Las encuestas tienen múltiples objetivos. En primer lugar, buscan medir la percepción que tiene la ciudadanía respecto a candidatos, partidos o temas específicos. En teoría, son una herramienta para conocer el «estado de ánimo» de la sociedad, cuando menos en un “corte transversal”. Sin embargo, en la práctica, muchas encuestas no son herramientas de consulta, sino de propaganda. Se diseñan o se publican no para informar, sino para influir en el comportamiento del electorado. De ahí que sea necesario evaluar su confiabilidad.

Hay razones sólidas para mirar con escepticismo muchas encuestas de popularidad política. La primera es la falta de transparencia: no siempre se conocen quién las encarga, con qué propósito ni cómo se recabaron los datos. Una encuesta hecha sin muestreo probabilístico, por ejemplo, carece de validez científica. Lo mismo ocurre con las encuestas telefónicas automatizadas sin control de identidad o de representatividad geográfica y demográfica.

En segundo lugar, hay sesgos metodológicos. Un error común es el llamado «sesgo de cobertura» que ocurre cuando ciertos grupos poblacionales no tienen posibilidad de ser incluidos (por ejemplo, personas sin acceso a internet en encuestas digitales). También existe el «efecto deseabilidad social», por el cual los encuestados tienden a dar la respuesta que consideran más aceptable o esperada, y no necesariamente lo que piensan.

Otro problema serio es la manipulación de datos o interpretación forzada de los resultados. La redacción de las preguntas puede inducir una respuesta deseada. También es común que, entre muchas encuestas, solo se difundan las que benefician a determinado candidato o partido, ocultando las desfavorables.

Entre los principales argumentos para desconfiar de las encuestas de popularidad destacan:

-Falta de transparencia en la metodología: Si no se detalla cómo se seleccionó la muestra, tamaño, margen de error y redacción de las preguntas, la encuesta pierde credibilidad.

-Sesgo del patrocinador: Encuestas financiadas por partidos, gobiernos o empresas con intereses específicos tienden a favorecer ciertas narrativas.

-Divulgación parcial: Se difunden resultados que favorecen a un candidato y se ocultan los que lo perjudican.

-Errores estadísticos no corregidos: Falta de ajustes por no respuesta, por sobrerrepresentación de ciertos segmentos o uso inadecuado del margen de error.

-Influencia del contexto: Una encuesta puede verse afectada por eventos recientes, estados emocionales colectivos o campañas de desinformación.

Ante todo esto cabe preguntarse ¿Debe una encuesta guiar el sentido del voto? Definitivamente no. Las encuestas son un termómetro, no una brújula. Nos muestran tendencias, pero no determinan el valor ni la calidad de una opción política. Votar por quien «va ganando», bajo la lógica del “voto útil” puede reforzar dinámicas indeseables como el oportunismo y el clientelismo.

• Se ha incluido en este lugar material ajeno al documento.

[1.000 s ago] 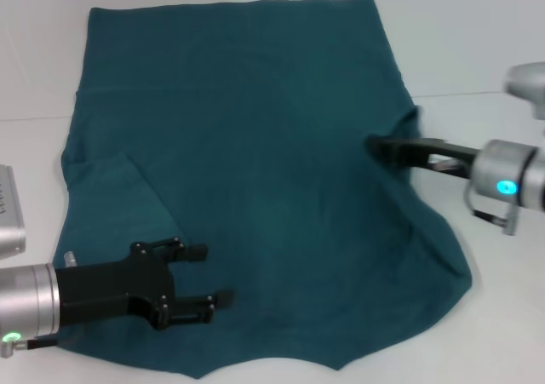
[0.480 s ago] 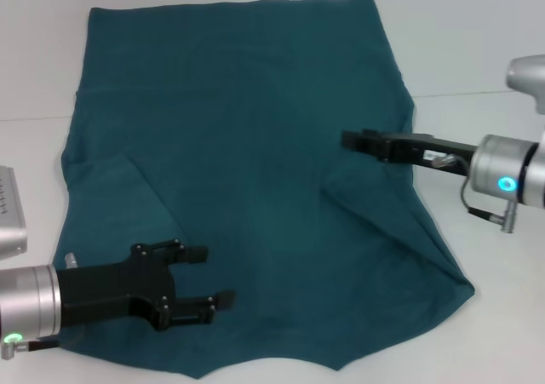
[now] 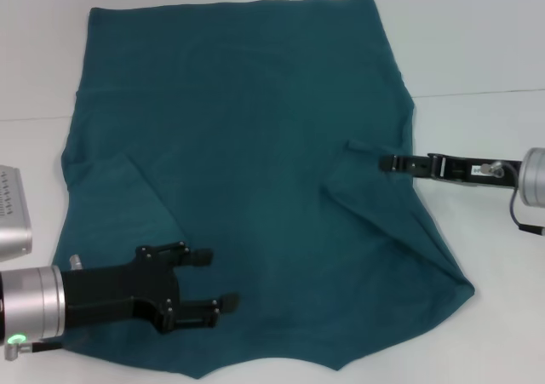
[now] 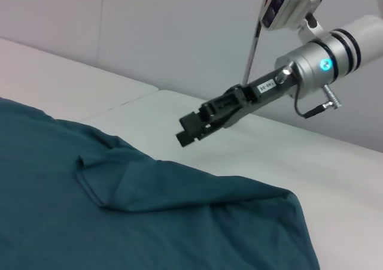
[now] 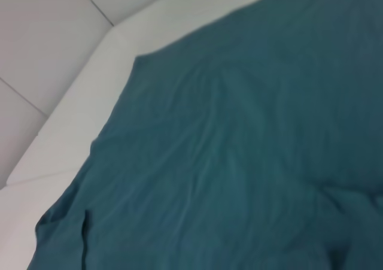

Conclusión: Las encuestas de popularidad no deben ser descartadas, pero sí evaluadas con ojo crítico. Son instrumentos útiles cuando están bien hechas y se presentan con honestidad, esto descarta a las llamadas “encuestas patito”. Las encuestas no reemplazan el juicio político individual.

En tiempos donde la manipulación de la opinión pública se ha vuelto sofisticada, la mejor defensa del votante es una información crítica y veraz, la memoria histórica y la convicción democrática. Las encuestas no votan.